Terry looked at Peter, who waited for the mint leaves. He stood at the edge of the garden like touching the dirt would sully his reputation. Over time Terry had come to find Peter tolerable, but they were hardly friends. “Fine.” He knew he was being terse, but he didn’t care.
“You seem a bit feverish. Your skin’s gone all splotchy and you look tired.”
“There’s no need to insult me,” Terry snapped. His head ached, and he felt more irritable than usual. This waiting was torment.
Peter seemed uncharacteristically flustered by that. “I didn’t mean – it’s just – Maggie said you stopped running off in the afternoons.”
Terry said nothing and held out the bag of mint.
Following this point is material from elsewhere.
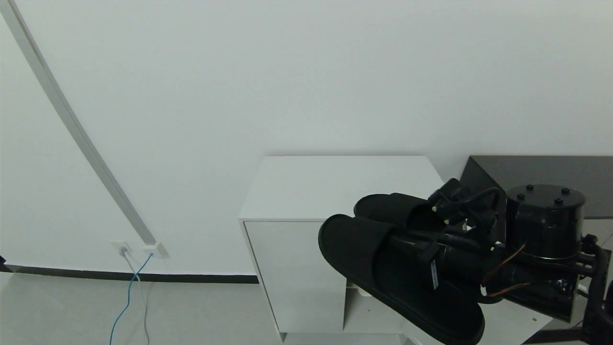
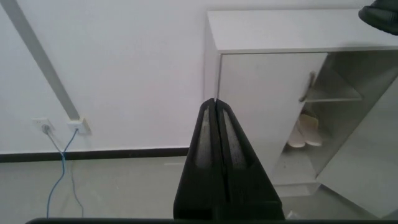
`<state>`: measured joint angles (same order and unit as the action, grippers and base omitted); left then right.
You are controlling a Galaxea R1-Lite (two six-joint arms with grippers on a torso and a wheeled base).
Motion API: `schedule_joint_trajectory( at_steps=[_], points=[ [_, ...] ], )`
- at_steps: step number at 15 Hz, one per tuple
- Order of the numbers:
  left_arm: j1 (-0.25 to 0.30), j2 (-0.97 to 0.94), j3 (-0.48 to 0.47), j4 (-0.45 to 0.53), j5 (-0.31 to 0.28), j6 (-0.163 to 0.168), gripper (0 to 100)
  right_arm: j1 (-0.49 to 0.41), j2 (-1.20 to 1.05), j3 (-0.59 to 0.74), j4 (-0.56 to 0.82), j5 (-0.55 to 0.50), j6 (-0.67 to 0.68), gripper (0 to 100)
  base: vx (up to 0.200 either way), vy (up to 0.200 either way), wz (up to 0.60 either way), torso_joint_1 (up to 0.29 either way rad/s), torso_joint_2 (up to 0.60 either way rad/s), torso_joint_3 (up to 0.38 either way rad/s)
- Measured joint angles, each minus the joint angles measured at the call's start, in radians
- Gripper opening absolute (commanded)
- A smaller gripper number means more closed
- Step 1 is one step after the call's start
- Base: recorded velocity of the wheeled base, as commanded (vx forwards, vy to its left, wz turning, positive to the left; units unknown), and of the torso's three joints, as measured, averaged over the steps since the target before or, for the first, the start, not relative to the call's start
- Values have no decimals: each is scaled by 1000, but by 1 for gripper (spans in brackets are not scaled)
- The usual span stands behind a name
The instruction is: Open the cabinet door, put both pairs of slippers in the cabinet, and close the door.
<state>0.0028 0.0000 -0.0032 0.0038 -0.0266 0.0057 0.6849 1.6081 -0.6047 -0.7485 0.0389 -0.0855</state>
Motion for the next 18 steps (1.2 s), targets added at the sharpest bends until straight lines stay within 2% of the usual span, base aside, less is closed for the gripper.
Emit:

Peter stared at the bag, although he did not take it. “Look, I know you think I’m some poncy git, but I’m not blind. You stopped running off and now you look terrible, and whoever he was he’s an idiot and didn’t deserve you.” Peter blushed suddenly, looking younger than he ever had.
Terry blinked. “What?”
“And I think it’s pretty brilliant that you used the pool, too,” Peter said, talking quickly. “But also kind of stupid, you know. I mean, I guessed, didn’t I? And someone would have had to have shown up sooner or later. And there are guards there now – I heard from the doctors who know everything about the royals. I’m very close to the doctors, you know. But no one’s looking for you. You can stop worrying.”
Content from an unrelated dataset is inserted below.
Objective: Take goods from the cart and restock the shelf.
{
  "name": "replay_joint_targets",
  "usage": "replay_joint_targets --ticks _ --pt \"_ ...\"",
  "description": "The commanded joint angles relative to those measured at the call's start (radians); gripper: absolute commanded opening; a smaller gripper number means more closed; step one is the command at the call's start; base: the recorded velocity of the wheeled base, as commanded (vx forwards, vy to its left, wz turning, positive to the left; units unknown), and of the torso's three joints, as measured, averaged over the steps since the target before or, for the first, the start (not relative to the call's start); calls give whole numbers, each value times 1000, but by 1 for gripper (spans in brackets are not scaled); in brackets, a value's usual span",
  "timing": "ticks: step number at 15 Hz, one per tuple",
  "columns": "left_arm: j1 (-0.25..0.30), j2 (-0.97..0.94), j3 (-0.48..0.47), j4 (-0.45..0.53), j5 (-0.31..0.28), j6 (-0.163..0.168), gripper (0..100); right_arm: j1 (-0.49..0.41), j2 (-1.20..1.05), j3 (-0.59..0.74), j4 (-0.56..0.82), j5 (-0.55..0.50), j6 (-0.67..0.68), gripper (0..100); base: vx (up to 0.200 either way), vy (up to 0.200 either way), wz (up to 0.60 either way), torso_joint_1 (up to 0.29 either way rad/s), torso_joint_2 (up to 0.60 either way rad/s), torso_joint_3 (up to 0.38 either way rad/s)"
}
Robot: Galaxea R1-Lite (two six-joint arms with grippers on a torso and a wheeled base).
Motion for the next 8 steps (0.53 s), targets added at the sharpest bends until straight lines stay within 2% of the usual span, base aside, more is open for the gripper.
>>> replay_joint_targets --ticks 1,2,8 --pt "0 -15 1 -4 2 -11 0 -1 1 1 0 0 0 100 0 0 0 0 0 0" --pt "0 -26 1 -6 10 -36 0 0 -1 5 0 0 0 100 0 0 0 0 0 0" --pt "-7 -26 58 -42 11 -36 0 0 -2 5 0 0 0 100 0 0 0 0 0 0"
The rush of words took Terry by surprise. How close Peter had gotten to the truth scared him. “I don’t understand.”
“I’m saying you don’t have to play dumb with me,” Peter said, sounding almost irritated, staring somewhere past Terry’s shoulder. “My theory is that he was – or is, rather, married, so you had to meet somewhere no one would find you, and I guess near the merman’s pool is as good a place as any, long as you didn’t get too close. And my guess is that someone discovered you, or almost discovered you, and now you’re scared. But I don’t think anyone will come for you. I heard from the servant girls that the prince just wanted the guards to be put up and be done with it. He wants to forget it, I think. Probably pretty embarrassing, to be attacked by your own pet.”
Terry struggled to find something to say. His heart was pounding at how much Peter seemed to know, even though he still couldn’t wrap his head around the fact that Peter was so interested. The boy had never talked to him this much before. “What – what makes you think it was a he?” he asked finally.
Peter looked him in the eye suddenly. “Wasn’t it?”
Terry nodded after a moment.
“Right, well, that’s what I thought. I’m very good at seeing these things, you know.” He paused for a moment. “Anyway, I just wanted to tell you. So you would stop looking so awful. And… if you want to discuss plants, or something, sometime, that would be okay, too.” And then he snatched the mint out of Terry’s hand and all but ran off.
Terry watched him go, and then looked around at the bunches of herbs and plants that sprouted around him, patiently waiting for his attention in neat, organized rows. He sat down in the dirt and wondered how his life had gotten so complicated.